▶ **Prompt**
Report every line from the material that contains the word "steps".

─── Data block

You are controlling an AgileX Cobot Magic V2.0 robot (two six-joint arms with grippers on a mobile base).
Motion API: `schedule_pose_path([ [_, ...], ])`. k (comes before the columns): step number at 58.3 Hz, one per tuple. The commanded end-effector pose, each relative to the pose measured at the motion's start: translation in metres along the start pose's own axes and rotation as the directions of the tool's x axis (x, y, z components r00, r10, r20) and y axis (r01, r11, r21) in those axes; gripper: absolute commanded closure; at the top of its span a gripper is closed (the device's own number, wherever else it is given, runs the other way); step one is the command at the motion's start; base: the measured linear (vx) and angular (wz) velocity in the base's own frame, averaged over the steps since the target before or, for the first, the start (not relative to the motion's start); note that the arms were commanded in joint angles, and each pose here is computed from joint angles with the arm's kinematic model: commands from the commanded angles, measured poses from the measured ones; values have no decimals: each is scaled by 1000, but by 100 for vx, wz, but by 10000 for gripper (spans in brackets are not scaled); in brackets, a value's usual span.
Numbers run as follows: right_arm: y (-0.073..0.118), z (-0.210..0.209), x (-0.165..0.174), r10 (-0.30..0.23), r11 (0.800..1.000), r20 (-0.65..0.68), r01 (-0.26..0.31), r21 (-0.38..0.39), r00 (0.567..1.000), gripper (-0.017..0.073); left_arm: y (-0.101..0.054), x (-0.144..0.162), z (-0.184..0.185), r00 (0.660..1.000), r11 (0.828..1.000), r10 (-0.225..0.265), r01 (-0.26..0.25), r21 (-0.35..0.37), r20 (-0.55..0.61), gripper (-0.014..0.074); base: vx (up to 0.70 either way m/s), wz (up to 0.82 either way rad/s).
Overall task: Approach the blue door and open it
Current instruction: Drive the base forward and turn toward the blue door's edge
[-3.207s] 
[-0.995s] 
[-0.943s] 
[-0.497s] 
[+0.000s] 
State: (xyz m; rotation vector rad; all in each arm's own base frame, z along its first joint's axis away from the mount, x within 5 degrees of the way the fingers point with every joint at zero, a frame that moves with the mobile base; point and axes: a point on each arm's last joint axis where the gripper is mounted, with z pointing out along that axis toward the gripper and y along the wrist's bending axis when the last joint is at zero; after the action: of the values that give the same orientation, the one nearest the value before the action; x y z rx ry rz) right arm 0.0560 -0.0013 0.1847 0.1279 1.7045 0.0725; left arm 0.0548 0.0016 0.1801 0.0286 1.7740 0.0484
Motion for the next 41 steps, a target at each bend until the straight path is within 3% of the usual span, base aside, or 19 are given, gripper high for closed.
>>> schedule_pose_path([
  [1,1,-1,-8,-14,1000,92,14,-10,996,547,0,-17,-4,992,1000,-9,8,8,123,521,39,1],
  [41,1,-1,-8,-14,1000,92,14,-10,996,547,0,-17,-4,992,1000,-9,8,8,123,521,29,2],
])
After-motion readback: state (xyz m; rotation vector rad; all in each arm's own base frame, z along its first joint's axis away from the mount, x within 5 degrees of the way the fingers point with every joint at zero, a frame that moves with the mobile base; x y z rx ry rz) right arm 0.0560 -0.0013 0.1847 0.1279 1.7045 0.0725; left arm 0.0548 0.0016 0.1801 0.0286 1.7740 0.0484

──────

▶ **Exercise result**
Motion API: `schedule_pose_path([ [_, ...], ])`. k (comes before the columns): step number at 58.3 Hz, one per tuple. The commanded end-effector pose, each relative to the pose measured at the motion's start: translation in metres along the start pose's own axes and rotation as the directions of the tool's x axis (x, y, z components r00, r10, r20) and y axis (r01, r11, r21) in those axes; gripper: absolute commanded closure; at the top of its span a gripper is closed (the device's own number, wherever else it is given, runs the other way); step one is the command at the motion's start; base: the measured linear (vx) and angular (wz) velocity in the base's own frame, averaged over the steps since the target before or, for the first, the start (not relative to the motion's start); note that the arms were commanded in joint angles, and each pose here is computed from joint angles with the arm's kinematic model: commands from the commanded angles, measured poses from the measured ones; values have no decimals: each is scaled by 1000, but by 100 for vx, wz, but by 10000 for gripper (spans in brackets are not scaled); in brackets, a value's usual span.
Motion for the next 41 steps, a target at each bend until the straight path is within 3% of the usual span, base aside, or 19 are given, gripper high for closed.

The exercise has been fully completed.